Within the listing below, please copy exactly the lines between the line holding "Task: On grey" and the line holding "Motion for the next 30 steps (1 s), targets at", inclusive.

*** Block opens ***

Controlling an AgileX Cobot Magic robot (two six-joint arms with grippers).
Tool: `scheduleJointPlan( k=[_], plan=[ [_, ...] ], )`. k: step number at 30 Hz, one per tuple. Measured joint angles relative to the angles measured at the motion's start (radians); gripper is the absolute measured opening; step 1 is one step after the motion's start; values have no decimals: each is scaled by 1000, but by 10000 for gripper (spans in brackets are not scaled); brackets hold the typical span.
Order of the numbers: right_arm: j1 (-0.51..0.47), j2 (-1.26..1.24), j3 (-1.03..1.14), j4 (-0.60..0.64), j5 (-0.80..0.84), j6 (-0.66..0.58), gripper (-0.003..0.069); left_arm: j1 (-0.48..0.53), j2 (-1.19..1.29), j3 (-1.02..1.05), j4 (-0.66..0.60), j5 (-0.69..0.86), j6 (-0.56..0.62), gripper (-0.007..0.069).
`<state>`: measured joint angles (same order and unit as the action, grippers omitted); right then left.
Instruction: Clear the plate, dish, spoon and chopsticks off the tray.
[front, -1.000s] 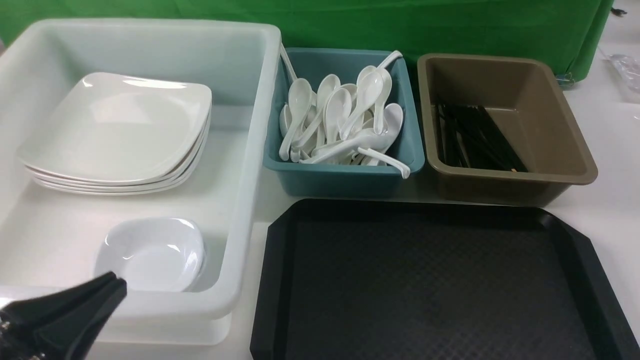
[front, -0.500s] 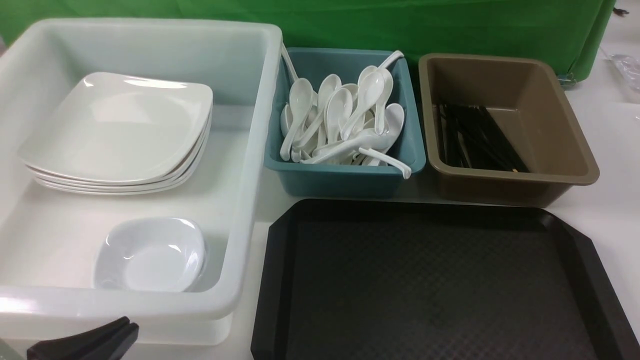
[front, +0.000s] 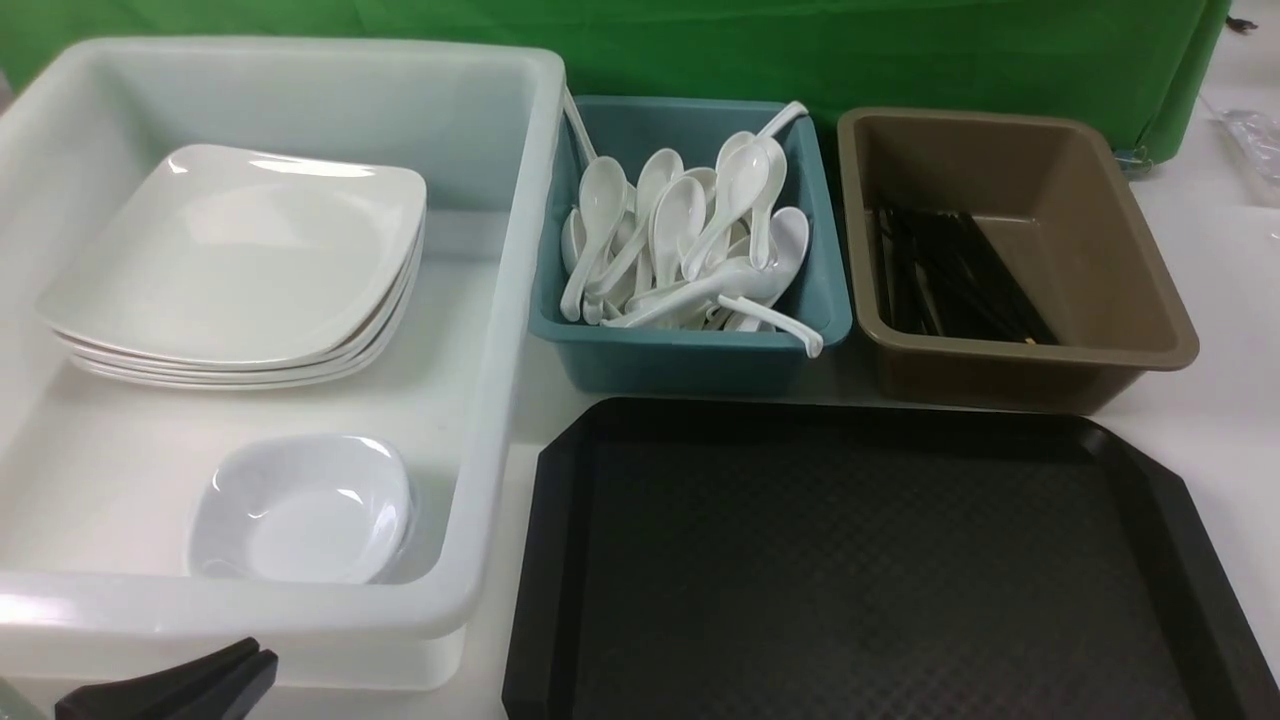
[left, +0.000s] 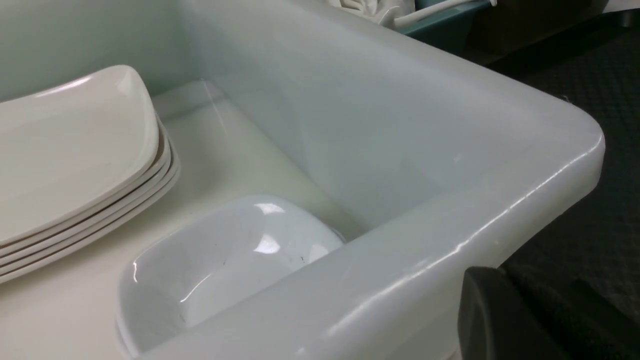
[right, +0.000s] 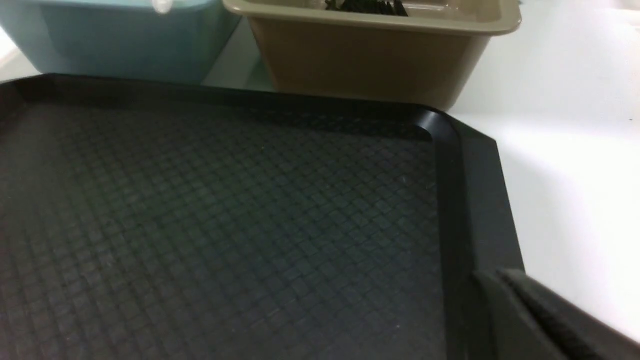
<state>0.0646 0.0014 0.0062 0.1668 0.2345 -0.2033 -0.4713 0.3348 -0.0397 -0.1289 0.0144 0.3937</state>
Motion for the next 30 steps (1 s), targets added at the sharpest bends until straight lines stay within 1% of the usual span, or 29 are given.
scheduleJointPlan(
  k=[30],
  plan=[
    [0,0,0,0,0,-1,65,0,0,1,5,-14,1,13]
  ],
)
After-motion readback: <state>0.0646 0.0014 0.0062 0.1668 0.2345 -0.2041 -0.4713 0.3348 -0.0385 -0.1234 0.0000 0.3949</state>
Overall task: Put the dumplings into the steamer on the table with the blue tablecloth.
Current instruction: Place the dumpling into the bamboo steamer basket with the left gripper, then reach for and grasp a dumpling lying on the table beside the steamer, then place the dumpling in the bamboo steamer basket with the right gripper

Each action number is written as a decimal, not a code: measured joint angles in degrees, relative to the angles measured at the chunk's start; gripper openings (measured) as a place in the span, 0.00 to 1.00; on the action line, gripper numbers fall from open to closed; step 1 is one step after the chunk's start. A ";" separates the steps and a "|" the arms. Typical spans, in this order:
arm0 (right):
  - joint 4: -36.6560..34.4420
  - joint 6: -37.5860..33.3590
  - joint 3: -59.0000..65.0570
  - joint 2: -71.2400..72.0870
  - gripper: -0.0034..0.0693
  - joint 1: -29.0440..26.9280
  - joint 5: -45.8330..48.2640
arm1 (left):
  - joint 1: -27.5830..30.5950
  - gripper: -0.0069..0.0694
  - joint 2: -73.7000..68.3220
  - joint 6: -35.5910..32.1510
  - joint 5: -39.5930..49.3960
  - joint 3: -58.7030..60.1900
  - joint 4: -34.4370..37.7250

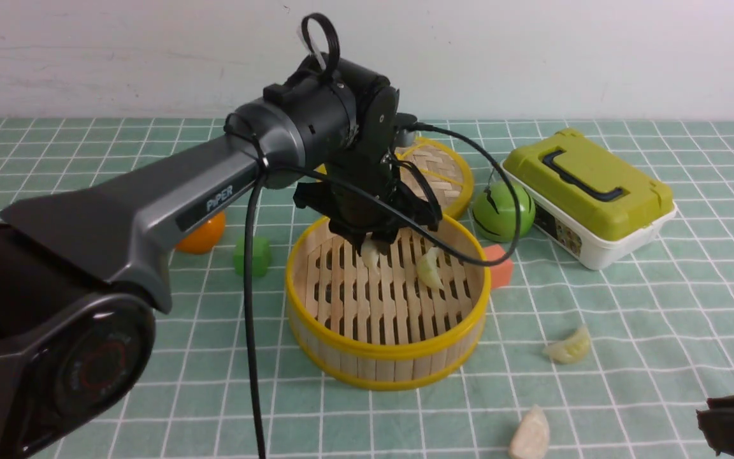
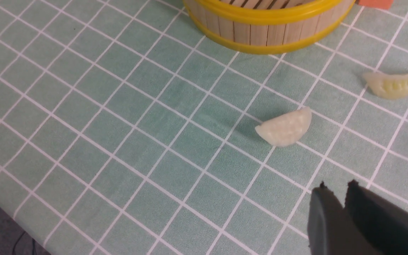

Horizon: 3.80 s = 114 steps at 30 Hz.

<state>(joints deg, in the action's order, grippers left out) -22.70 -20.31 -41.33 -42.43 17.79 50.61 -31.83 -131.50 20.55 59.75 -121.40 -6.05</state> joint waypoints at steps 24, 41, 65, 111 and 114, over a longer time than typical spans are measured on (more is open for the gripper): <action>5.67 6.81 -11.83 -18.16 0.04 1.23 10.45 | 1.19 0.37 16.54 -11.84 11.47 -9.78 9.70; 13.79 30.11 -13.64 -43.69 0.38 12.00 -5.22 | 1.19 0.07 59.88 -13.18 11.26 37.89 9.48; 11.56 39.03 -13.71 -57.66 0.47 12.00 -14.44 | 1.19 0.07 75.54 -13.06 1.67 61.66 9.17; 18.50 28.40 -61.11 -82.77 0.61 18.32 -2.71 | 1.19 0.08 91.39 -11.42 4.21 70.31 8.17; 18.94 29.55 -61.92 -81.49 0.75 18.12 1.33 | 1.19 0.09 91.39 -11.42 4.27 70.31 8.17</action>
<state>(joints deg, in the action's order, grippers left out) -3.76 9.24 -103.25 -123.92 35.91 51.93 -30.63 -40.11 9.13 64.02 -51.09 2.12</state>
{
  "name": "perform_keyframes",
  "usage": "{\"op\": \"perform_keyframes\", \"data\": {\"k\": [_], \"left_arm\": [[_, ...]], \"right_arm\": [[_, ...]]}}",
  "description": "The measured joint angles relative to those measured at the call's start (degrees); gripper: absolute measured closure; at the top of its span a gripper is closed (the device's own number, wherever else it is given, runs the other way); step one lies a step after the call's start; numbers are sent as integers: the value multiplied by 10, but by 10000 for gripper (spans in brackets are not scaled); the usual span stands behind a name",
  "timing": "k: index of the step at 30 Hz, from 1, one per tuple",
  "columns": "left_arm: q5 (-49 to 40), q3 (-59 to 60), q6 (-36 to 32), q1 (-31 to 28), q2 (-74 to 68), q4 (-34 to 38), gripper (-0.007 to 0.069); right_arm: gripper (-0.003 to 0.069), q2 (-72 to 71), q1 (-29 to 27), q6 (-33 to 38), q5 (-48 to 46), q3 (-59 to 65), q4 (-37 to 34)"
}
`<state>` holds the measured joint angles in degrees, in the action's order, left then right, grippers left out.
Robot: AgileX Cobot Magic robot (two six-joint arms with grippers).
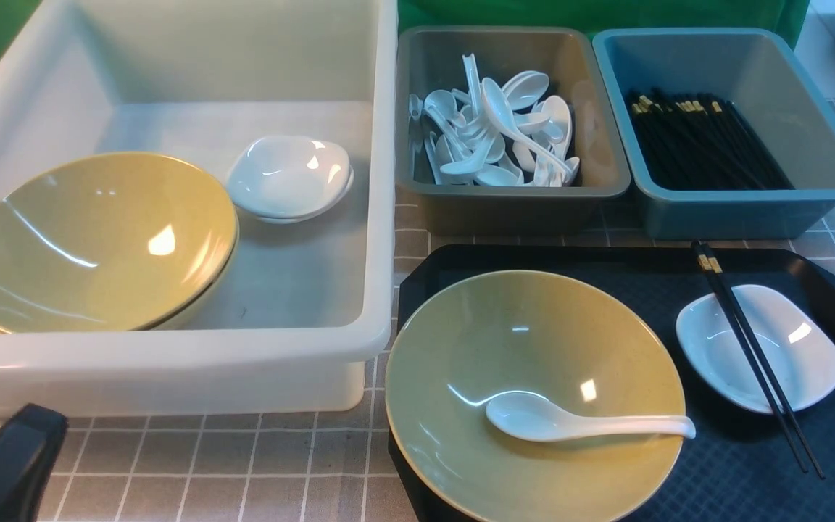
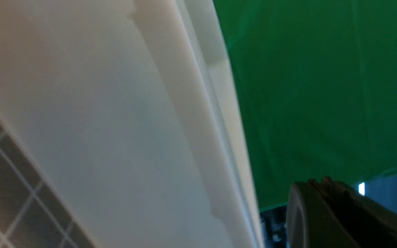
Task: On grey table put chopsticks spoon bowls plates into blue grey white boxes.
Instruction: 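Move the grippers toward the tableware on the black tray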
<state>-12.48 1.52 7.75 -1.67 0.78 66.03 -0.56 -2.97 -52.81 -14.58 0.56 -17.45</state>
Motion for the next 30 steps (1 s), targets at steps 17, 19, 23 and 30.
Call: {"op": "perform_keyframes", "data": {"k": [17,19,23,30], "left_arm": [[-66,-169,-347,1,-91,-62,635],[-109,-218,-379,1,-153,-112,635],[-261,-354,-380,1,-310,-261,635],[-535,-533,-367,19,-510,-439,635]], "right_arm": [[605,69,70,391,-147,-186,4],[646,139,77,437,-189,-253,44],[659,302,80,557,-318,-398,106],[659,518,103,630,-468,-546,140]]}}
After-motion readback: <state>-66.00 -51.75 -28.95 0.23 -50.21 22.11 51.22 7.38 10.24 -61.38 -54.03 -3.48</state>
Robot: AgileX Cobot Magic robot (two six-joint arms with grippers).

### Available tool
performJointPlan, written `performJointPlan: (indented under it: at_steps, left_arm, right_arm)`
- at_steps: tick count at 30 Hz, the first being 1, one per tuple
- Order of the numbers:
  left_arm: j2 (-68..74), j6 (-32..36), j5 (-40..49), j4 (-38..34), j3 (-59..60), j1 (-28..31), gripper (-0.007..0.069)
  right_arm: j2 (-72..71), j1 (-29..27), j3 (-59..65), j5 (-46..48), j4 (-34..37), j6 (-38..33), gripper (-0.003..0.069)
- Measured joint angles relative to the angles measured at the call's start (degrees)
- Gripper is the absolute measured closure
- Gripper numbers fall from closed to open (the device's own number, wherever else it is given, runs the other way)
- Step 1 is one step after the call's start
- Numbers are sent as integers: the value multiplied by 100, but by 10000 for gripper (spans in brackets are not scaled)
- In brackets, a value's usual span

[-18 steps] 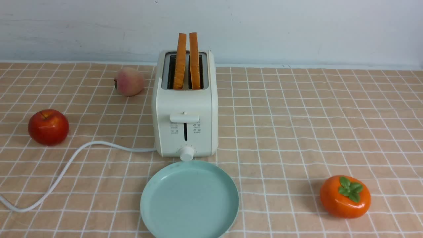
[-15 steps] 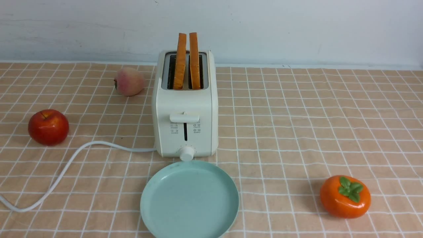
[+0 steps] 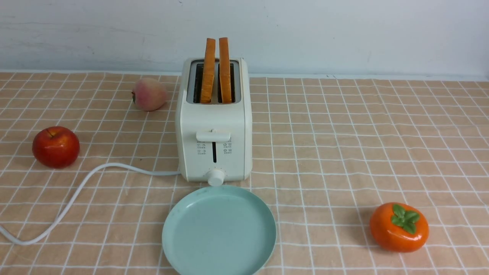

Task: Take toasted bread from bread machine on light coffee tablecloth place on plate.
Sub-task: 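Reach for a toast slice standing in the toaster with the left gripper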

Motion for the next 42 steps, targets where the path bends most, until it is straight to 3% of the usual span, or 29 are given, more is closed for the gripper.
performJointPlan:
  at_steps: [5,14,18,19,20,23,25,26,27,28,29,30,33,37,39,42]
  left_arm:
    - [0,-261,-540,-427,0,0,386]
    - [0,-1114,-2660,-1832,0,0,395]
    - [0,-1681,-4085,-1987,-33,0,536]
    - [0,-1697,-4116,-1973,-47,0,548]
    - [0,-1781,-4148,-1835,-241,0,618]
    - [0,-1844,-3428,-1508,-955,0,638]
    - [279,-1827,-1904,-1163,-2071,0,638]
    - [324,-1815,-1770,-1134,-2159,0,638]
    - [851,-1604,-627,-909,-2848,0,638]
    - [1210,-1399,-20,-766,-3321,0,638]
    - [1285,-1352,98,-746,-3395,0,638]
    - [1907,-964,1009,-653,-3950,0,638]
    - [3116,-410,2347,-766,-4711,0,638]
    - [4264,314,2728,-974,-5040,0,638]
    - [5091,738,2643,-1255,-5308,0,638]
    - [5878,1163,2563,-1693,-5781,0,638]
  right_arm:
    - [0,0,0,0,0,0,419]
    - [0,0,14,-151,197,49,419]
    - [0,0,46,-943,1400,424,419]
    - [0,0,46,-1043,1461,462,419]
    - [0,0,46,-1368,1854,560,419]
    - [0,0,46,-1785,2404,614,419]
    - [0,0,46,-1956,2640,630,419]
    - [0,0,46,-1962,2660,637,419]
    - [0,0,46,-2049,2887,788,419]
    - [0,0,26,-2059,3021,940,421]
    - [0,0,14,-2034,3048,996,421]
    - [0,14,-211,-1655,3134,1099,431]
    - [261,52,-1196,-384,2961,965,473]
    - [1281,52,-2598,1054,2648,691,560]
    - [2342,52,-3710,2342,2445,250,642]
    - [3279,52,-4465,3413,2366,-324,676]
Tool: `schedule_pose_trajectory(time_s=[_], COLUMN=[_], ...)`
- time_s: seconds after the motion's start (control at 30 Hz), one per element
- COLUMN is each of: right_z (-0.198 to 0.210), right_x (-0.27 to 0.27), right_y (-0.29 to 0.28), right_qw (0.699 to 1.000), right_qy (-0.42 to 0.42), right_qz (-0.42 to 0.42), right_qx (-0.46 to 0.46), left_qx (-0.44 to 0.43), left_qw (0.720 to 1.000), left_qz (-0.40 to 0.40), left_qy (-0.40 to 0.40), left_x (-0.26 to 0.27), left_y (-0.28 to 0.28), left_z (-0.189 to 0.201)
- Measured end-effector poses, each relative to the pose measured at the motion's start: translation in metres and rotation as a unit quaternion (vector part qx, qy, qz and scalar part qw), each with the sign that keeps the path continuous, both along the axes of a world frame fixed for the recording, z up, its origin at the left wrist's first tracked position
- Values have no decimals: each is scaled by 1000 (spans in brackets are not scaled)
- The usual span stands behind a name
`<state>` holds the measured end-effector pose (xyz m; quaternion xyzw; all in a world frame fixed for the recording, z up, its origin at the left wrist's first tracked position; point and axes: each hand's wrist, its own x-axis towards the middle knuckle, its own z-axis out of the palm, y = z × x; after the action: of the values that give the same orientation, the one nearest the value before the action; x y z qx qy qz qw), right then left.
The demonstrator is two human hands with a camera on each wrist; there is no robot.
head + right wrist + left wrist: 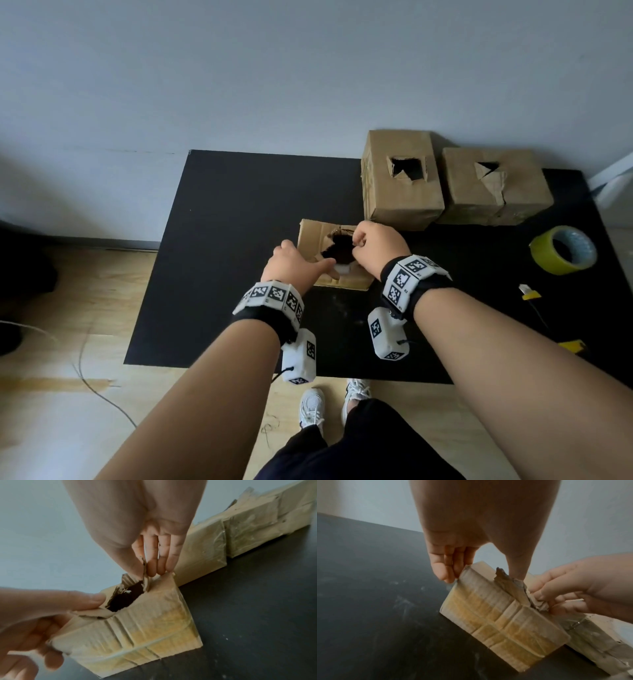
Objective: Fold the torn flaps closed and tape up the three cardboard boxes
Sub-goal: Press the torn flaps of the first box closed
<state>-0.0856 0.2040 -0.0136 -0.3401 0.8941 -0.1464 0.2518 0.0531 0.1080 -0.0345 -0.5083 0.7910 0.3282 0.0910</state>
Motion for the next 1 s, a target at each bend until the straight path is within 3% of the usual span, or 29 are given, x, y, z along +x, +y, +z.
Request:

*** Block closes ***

• Your solution:
Task: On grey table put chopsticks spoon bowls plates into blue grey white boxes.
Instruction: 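Move the grippers toward the tableware on the black tray
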<state>-12.48 1.52 7.75 -1.67 0.78 66.03 -0.56 -2.97 -52.81 -14.58 0.56 -17.45</state>
Motion for the next 30 steps (1 s), targets at steps 17, 19, 23 and 30.

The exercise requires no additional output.